Process: parameter changes are the primary design-around lever
Acetonitrile-only solvent restriction and the 100:1 ratio plus two-step addition and seeding are explicit. Process developers can target:
- solvent identity not limited to acetonitrile,
- ratio outside “about 100:1,”
- non-two-step addition,
- or crystallization routes that do not involve Form III seeding for Form IV.
Patent landscape map: what this patent typically covers relative to neighboring filings
Given the claim scope, US 8,541,451 sits in a common crystalline-drug patent family pattern:
- core invention: specific crystalline polymorphs (Form III and Form IV)
- enforceability mechanism: PXRD/DSC-defined polymorph identity
- business coverage: API as crystalline form, plus composition claims with carrier and co-therapies, plus micronized variants
- manufacturing coverage: acetonitrile crystallization processes including controlled addition and seeding
In that landscape, the most relevant competitive risk is the use of:
- the same polymorph(s) (Form III / Form IV),
- the same or closely related crystallization conditions using acetonitrile,
- micronized material that still meets the polymorph criteria.
Key Takeaways
- US 8,541,451 is a polymorph-focused patent covering two crystalline freebase forms of a specific biphenyl-2-ylcarbamic acid piperidine ester scaffold: Form III (mp ~125°C) and Form IV (mp ~119°C).
- Infringement for Forms III and IV depends on PXRD fingerprint requirements: shared anchor peaks (6.6, 13.1, 18.6, 19.7, 20.2 ±0.1) plus minimum additional peaks from defined pools.
- The patent broadens to pharmaceutical compositions with pharmaceutically acceptable carriers and combinations with β2 adrenergic receptor agonists, steroidal anti-inflammatory agents, and phosphodiesterase-4 inhibitors, with “together or separately” formulation latitude.
- The patent also claims micronized forms of both crystalline forms and includes process claims tied to acetonitrile with a ~100:1 concentration, two-step addition (Form III), and Form III seeding (Form IV).
FAQs
1) Does this patent cover the freebase compound without specifying the crystalline form?
No. The core independent claims require the material to be the crystalline freebase and to meet PXRD peak and melting point criteria tied to Form III or Form IV.
2) What are the “anchor” PXRD peaks for both Form III and Form IV?
Both require PXRD diffraction peaks at 2θ = 6.6 ± 0.1, 13.1 ± 0.1, 18.6 ± 0.1, 19.7 ± 0.1, and 20.2 ± 0.1.
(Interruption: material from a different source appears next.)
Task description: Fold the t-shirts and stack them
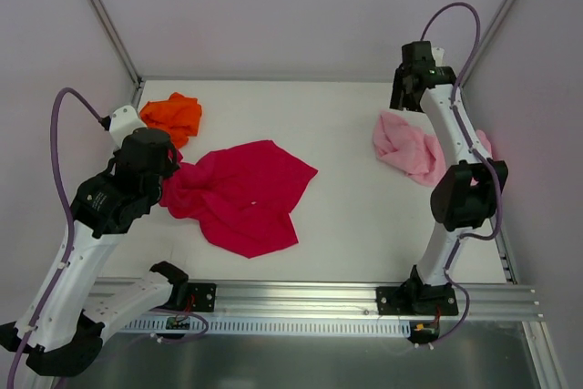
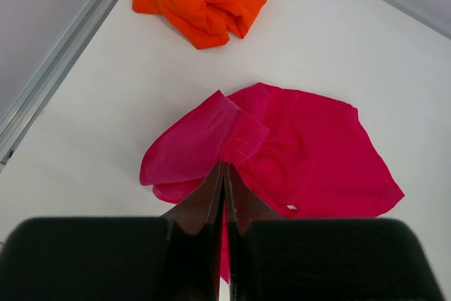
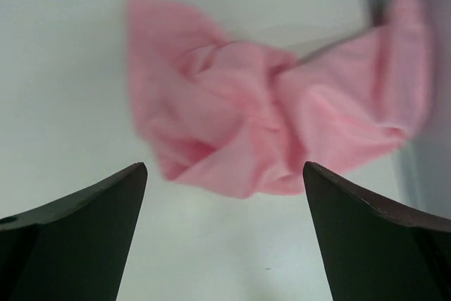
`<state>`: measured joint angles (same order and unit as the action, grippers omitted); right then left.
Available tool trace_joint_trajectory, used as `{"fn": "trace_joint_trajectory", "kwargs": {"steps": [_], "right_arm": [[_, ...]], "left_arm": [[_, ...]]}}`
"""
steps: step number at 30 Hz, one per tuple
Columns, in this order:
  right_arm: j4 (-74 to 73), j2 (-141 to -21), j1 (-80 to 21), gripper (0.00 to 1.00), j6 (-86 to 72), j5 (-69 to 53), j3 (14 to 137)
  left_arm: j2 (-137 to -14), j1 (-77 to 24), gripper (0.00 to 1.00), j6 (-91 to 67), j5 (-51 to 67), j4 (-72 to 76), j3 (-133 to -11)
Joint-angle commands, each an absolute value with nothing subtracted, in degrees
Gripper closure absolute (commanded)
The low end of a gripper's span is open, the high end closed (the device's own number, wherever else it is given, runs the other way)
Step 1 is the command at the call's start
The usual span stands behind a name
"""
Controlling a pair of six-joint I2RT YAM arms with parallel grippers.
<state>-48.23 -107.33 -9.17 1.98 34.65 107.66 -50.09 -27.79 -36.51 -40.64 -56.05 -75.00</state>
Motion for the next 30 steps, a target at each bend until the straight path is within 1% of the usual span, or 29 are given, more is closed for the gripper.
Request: {"fn": "trace_joint_trajectory", "kwargs": {"steps": [1, 2, 4, 7, 10, 12, 15, 16, 18, 22, 23, 25, 27, 30], "right_arm": [[-50.1, -112.5, -7.9, 0.00, 0.8, -6.8, 112.7], [-53.1, -117.5, -8.1, 0.00, 0.7, -14.9, 116.2], [-53.2, -121.4, -8.5, 0.00, 0.2, -17.7, 117.0], [-48.9, -123.3, -8.5, 0.00, 0.2, -23.4, 112.2], [-49.0, -126.8, -8.1, 0.00, -1.1, -29.4, 113.8], [-50.0, -130.0, -7.7, 0.00, -1.1, -30.5, 115.1], [-52.6, -131.9, -7.7, 0.00, -0.4, -25.4, 115.6], [-52.8, -131.7, -7.6, 0.00, -0.5, -21.6, 115.0], [-53.5, -131.5, -7.6, 0.00, 1.8, -18.6, 114.3], [-57.6, -131.9, -7.1, 0.00, 1.2, -8.0, 114.3], [-59.0, -132.2, -6.4, 0.00, 0.7, -1.6, 114.9], [-61.8, -132.8, -4.8, 0.00, 0.2, 5.1, 115.3], [-63.5, -132.9, -3.6, 0.00, 0.2, 8.4, 115.2], [-66.1, -131.7, -1.2, 0.00, -2.6, 17.0, 114.4]], "left_arm": [[-49.5, -28.2, 1.00, -37.3, -40.3, -54.2, -74.4], [-49.5, -28.2, 1.00, -37.4, -40.1, -54.1, -74.2], [-49.6, -28.2, 1.00, -37.8, -39.7, -54.1, -74.1], [-49.4, -28.2, 1.00, -38.0, -39.7, -54.5, -74.2], [-49.3, -28.3, 1.00, -38.1, -39.8, -54.8, -74.2], [-49.2, -28.2, 1.00, -38.1, -39.7, -54.7, -74.2], [-49.5, -28.2, 1.00, -38.4, -39.5, -54.4, -74.4], [-49.5, -28.3, 1.00, -38.4, -39.5, -54.3, -74.4], [-49.7, -28.2, 1.00, -38.7, -39.0, -54.2, -74.4], [-50.0, -28.3, 1.00, -38.9, -38.5, -54.1, -74.3], [-50.0, -28.2, 1.00, -38.9, -38.4, -54.1, -74.4], [-50.1, -28.3, 1.00, -38.7, -38.3, -54.1, -74.5], [-50.3, -28.2, 1.00, -38.3, -38.2, -54.1, -74.5], [-50.4, -28.2, 1.00, -38.1, -38.0, -54.0, -74.3]]}}
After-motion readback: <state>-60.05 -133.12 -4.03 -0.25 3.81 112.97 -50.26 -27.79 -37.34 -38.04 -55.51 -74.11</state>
3) How do Form III and Form IV differ if they share the same anchor peaks?
They differ in the allowed set/pool of additional diffraction peaks and in melting point (about 125°C for Form III vs about 119°C for Form IV), plus dependent claims tie to specific figure-matched patterns/DSC.
4) Do the composition claims allow formulation strategies that avoid combining agents in one unit?
Yes. Claim 9 and Claim 13 state the crystalline form and the agent can be formulated together or separately.
5) What process parameters are explicitly limited in the crystallization claims?
For Form III, the process requires acetonitrile-only solvent, a ~100 mg ester per mL acetonitrile ratio (about 100:1), and two-step acetonitrile addition. For Form IV, it requires Form III seeding into an acetonitrile solution after dissolving Form III.
References
[1] United States Patent 8,541,451, claims 1-17 (as provided in the prompt).